Requirement: What lines below include the word "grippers"? Copy each one.
Content starts
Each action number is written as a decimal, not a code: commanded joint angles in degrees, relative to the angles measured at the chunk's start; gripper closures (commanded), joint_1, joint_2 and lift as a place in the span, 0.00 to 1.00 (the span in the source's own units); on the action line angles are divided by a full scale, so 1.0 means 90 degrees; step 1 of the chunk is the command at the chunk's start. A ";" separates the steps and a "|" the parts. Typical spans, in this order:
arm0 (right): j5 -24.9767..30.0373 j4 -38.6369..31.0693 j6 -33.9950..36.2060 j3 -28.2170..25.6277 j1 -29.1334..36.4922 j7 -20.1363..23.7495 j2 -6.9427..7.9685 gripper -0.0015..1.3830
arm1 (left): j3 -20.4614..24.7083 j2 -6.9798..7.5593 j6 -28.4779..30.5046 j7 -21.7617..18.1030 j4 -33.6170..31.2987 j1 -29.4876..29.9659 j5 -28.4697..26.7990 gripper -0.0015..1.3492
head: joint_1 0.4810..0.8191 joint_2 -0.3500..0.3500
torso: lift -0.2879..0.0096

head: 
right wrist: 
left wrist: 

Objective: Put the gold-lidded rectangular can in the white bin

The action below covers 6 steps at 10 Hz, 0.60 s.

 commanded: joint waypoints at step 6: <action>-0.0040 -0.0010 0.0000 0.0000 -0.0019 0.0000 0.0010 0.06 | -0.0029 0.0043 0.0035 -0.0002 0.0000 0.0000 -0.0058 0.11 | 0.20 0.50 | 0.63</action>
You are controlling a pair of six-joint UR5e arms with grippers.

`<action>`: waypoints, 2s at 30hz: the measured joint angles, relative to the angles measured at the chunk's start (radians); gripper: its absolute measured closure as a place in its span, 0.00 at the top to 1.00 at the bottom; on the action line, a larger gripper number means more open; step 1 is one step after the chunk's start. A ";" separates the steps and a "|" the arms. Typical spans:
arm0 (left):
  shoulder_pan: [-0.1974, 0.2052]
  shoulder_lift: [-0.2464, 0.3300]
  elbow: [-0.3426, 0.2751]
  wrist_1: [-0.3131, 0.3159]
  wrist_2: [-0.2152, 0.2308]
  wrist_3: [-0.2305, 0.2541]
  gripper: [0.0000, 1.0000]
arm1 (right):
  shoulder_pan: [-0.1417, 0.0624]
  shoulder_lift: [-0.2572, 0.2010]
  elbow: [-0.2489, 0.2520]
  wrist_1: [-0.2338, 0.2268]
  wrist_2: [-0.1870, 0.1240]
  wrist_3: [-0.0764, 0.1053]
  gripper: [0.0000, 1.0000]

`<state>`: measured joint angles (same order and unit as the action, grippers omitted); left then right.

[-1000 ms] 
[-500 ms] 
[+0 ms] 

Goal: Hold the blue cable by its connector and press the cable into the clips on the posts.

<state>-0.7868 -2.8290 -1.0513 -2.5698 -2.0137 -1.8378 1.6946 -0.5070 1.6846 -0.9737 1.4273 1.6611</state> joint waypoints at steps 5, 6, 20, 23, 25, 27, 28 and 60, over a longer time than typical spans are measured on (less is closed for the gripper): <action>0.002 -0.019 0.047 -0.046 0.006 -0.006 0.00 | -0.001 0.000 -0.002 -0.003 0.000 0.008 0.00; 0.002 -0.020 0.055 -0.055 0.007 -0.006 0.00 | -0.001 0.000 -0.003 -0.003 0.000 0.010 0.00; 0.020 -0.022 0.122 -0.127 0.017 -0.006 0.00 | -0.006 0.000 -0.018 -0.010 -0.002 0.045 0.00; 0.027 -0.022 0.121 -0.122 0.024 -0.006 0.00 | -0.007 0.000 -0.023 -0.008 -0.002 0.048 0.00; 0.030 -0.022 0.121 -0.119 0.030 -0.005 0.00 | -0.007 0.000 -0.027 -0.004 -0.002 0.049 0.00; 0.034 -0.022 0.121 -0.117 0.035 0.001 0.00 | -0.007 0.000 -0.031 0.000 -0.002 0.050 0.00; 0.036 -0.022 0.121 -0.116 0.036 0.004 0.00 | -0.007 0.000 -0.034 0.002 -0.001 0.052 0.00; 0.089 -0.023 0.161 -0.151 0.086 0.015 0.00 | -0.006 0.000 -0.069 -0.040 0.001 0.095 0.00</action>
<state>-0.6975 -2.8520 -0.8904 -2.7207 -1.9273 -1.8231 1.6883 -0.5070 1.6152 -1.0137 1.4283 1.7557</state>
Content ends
Reply to the exercise:
You are controlling a pair of six-joint UR5e arms with grippers.
`<state>`: measured joint angles (same order and unit as the action, grippers omitted); left then right.

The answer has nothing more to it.